## Exercise instructions
In your reply, reproduce the lines from the first one below to the line containing "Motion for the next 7", inclusive, exactly as they stand.

## Records from a data collection
# # # #

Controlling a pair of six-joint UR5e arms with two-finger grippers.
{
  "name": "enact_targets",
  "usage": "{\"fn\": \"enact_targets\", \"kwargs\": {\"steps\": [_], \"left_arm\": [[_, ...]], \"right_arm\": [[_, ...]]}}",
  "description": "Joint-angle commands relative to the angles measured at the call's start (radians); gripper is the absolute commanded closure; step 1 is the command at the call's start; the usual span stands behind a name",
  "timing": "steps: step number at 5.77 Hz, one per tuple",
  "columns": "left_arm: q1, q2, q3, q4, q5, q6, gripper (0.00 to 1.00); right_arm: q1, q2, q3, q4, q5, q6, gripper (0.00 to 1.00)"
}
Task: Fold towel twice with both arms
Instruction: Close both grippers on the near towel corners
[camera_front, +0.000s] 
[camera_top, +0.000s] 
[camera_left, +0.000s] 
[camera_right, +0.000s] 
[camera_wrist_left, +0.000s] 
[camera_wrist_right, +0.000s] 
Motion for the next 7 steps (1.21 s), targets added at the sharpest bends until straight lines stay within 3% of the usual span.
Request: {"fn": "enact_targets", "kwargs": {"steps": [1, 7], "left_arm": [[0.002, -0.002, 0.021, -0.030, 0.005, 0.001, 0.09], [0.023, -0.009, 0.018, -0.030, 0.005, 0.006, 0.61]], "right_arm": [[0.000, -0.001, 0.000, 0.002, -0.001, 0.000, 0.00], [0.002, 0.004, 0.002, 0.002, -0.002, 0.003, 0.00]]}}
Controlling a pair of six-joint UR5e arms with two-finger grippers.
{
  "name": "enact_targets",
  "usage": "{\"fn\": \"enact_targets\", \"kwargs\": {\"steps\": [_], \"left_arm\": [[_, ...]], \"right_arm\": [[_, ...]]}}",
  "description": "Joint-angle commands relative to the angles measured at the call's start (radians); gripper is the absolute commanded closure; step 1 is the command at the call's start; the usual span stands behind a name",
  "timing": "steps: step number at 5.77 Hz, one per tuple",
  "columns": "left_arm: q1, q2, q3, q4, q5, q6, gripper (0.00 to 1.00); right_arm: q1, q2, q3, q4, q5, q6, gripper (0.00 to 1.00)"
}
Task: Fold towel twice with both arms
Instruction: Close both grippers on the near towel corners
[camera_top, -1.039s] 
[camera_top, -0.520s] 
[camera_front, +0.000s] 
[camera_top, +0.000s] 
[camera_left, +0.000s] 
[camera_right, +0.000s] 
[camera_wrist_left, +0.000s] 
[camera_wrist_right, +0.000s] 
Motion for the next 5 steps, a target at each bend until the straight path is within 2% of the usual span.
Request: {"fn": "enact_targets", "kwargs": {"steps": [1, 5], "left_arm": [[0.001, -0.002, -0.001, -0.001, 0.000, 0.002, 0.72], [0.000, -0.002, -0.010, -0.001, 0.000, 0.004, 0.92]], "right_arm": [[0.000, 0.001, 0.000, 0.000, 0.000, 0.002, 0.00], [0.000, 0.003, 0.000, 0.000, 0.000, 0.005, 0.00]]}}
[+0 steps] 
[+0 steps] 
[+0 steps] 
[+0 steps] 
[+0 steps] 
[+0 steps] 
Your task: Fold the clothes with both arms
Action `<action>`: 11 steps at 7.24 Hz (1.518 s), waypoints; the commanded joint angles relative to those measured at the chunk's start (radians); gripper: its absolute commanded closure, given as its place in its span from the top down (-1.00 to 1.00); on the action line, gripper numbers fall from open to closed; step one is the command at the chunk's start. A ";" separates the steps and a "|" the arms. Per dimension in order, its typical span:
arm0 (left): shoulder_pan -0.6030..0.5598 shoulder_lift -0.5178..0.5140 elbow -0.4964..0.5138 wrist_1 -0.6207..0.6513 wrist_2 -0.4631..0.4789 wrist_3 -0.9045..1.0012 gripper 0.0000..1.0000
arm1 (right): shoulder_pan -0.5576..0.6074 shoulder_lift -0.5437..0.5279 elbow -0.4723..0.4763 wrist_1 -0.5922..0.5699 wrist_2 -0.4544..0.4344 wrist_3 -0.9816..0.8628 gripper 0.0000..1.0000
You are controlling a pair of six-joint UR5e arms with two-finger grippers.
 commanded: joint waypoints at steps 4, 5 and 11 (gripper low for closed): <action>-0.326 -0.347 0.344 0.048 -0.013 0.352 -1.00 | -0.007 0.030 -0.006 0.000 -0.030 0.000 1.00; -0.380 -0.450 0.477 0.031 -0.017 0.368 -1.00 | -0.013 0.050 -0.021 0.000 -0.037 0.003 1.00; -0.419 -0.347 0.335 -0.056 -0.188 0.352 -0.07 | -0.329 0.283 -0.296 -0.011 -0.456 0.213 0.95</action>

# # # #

## Expected answer
Controlling a pair of six-joint UR5e arms with two-finger grippers.
{
  "name": "enact_targets",
  "usage": "{\"fn\": \"enact_targets\", \"kwargs\": {\"steps\": [_], \"left_arm\": [[_, ...]], \"right_arm\": [[_, ...]]}}",
  "description": "Joint-angle commands relative to the angles measured at the call's start (radians); gripper is the absolute commanded closure; step 1 is the command at the call's start; the usual span stands behind a name",
  "timing": "steps: step number at 5.77 Hz, one per tuple",
  "columns": "left_arm: q1, q2, q3, q4, q5, q6, gripper (0.00 to 1.00); right_arm: q1, q2, q3, q4, q5, q6, gripper (0.00 to 1.00)"
}
Task: Fold towel twice with both arms
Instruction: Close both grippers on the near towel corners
[camera_front, +0.000s] 
[camera_top, +0.000s] 
[camera_left, +0.000s] 
[camera_right, +0.000s] 
[camera_wrist_left, +0.000s] 
[camera_wrist_right, +0.000s] 
Motion for the next 7 steps (1.21 s), targets added at the sharpest bends until straight lines stay within 3% of the usual span.

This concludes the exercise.